7 thoughts on “An infinite expectation of the dawn”

  1. Another great post, JP. I read this quote in a ‘Lost’ review of all places. It seemed appropriate:

    “I have seen that it is not man who is impotent in the struggle against evil, but the power of evil that is impotent in the struggle against man. The powerlessness of kindness, of senseless kindness, is the secret of its immortality. It can never be conquered. The more stupid, the more senseless, the more helpless it may seem, the vaster it is. Evil is impotent before it. The prophets, religious teachers, reformers, social and political leaders are impotent before it. This dumb, blind love is man’s meaning.
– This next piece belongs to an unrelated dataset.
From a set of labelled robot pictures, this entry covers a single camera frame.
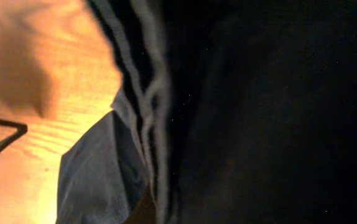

    Human history is not the battle of good struggling to overcome evil. It is a battle fought by a great evil struggling to crush a small kernel of human kindness. But if what is human in human beings has not been destroyed even now, then evil will never conquer.”

    — Vasily Grossman

  2. Indeed.

    I am reading Walden at the moment and, yes, he built a house in the woods and lived in it for two and half years. So far I would say that it’s a very well written book, with many great insights about life and materialism, but it is also a young man’s book. Young men tend to write books that don’t account for wives, children, and the need to earn a daily crust to put food on the table.

    Richard, I promise to apply very stringent standards to entry into Year 11 Music when I am Year 11 Dean.

  3. I agree with the Thoreau quote too. I feel that ‘elevating your life through conscious endeavour’ is really hard. It requires amazing powers of self-belief and a willingness to be different.

    Didn’t Thoreau basically walk into the woods and build a house with an axe? What did his mother think about that? Surely his mates would have said, ‘you’re dreaming just get a real job.’

    I always wonder about people who undertake things like Thoreau. They must have had many moments when they didn’t know whether it was the dawn or dusk but persevered nevertheless.